The Beauty & Benefit of Taiji
Focus your mind, breathe deep and gently move with deliberate purpose. Taiji Chuan (Tai chi) is an ancient practice that combines a graceful combative martial element with the benefit of meditation. It is a mind-body exercise that not only develops the body while training the mind, but seeks to properly integrate these two often disassociated elements of our daily human experience. Modern medical science has been examining Taiji for decades, attempting to determine what it does for its practitioners.

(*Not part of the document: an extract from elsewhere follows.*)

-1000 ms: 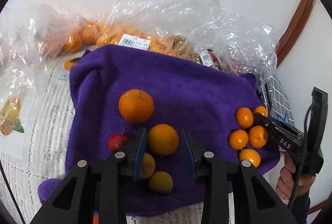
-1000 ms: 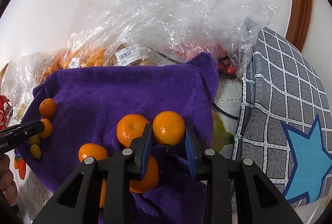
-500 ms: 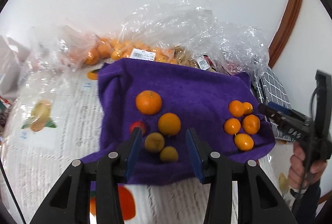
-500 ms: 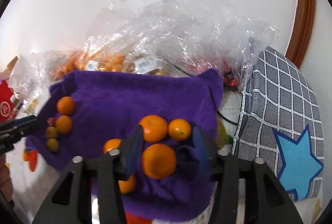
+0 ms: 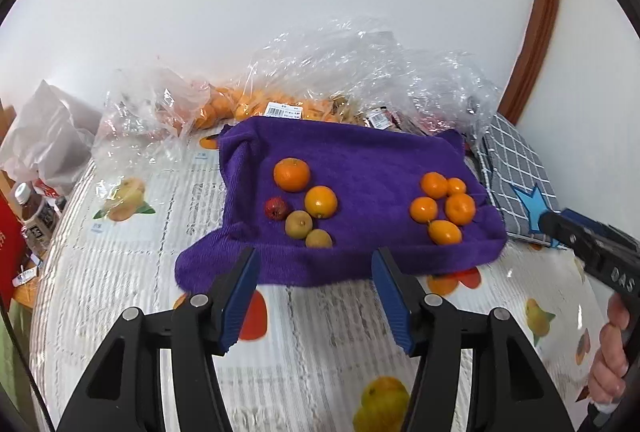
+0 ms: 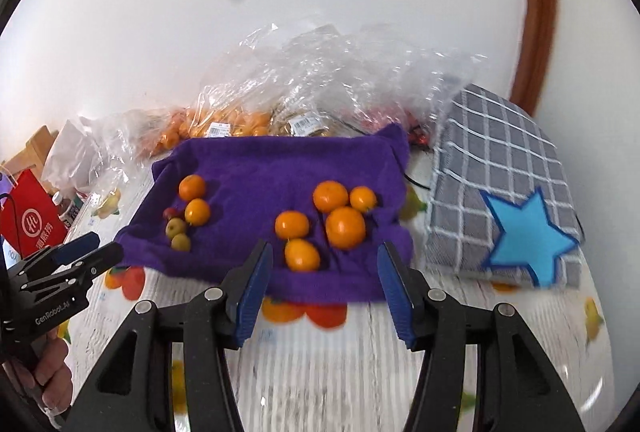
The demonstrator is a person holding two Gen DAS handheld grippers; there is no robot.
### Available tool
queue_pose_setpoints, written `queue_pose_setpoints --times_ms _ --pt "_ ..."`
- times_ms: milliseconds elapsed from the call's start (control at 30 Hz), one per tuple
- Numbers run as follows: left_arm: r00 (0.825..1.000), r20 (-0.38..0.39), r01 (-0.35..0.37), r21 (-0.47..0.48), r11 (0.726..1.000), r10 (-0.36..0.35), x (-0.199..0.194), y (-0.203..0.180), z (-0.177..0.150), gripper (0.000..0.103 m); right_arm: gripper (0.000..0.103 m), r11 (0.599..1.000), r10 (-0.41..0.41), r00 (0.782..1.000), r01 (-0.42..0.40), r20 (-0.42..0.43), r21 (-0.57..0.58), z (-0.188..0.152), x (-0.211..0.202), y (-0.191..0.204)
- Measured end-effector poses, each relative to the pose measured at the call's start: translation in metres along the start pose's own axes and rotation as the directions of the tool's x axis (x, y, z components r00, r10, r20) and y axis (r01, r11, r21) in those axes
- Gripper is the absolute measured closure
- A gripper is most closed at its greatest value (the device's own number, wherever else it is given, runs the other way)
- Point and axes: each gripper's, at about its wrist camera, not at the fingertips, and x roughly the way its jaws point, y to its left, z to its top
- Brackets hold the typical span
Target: Organize fruits
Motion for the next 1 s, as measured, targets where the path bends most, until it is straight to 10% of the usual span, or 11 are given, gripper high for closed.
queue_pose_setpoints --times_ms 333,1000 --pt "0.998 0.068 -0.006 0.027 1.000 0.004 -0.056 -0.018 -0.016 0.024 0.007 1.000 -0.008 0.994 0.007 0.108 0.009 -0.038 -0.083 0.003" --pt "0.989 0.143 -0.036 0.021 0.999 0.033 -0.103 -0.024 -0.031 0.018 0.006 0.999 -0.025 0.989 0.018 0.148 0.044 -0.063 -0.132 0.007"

A 2013 Plos-one study found that “…Tai Chi is beneficial for improving arthritic symptoms and physical function in patients with osteoarthritis and should be included in rehabilitation programs.” However, the benefits reach much further than common knee pain, as this study from the American Journal of Physical Medicine & Rehabilitation found: “Controlled research evidence was found to confirm therapeutic benefits of Taiji practice with regard to improving quality of life, physical function including activity tolerance and cardiovascular function, pain management, balance and risk of falls reduction, enhancing immune response, and improving flexibility, strength, and kinesthetic sense.” In terms of advantages to the mind, Taiji has also been explored for psychological benefit. The journal Psychiatric Clinics of North America conducted a research study on the effect of Taiji on mental disorders and concluded that Taiji : “may be effective for improving symptoms of Parkinson disease, traumatic brain injury, sleep disturbance, substance abuse, and cognitive impairment” and additionally found benefit to those suffering from anxiety, stress and depression. Several dozen studies with similar results prompted the Canadian Family Physician journal to conclude in 2016 that “there is abundant evidence on the health and fitness effects of tai chi.”

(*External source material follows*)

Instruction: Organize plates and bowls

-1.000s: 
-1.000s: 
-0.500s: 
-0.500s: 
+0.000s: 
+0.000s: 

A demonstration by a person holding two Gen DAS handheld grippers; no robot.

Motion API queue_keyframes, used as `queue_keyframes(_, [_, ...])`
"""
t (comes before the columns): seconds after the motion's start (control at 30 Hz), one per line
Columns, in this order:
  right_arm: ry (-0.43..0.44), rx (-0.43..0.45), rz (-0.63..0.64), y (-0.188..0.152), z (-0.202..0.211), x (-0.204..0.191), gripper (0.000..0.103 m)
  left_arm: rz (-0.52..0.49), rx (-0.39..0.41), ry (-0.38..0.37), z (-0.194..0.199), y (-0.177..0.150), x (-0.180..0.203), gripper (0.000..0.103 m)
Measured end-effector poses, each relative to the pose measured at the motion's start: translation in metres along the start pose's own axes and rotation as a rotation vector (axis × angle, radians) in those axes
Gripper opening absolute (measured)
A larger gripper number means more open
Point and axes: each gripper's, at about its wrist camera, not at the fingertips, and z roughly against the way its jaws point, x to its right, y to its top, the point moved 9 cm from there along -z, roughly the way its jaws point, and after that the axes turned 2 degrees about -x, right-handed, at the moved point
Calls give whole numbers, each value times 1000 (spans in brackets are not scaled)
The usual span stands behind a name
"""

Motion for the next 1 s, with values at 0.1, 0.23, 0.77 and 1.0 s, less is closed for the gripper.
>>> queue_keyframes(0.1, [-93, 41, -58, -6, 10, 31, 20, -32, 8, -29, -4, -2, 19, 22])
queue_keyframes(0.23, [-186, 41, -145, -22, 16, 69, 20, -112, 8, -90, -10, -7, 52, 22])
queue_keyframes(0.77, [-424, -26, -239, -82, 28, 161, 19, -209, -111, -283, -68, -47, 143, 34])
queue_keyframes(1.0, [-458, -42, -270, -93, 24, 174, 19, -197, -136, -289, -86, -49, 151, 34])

This briefly outlines some of the benefits of Taiji but does not adequately communicate what Taiji is or what it means to a practitioner to preform its teachings. Clinically examining an art form with several centuries of wisdom embedded within its careful motions, these scientists are attempting to pluck out specific benefits to specific illnesses as we understand them today. As a practitioner and teacher of Taiji, I can say that the movements remind the body that not only is it subservient to the mind, but that the purpose of its existence can be understood best through the most basic yet most profound aspects of life, breath and movement.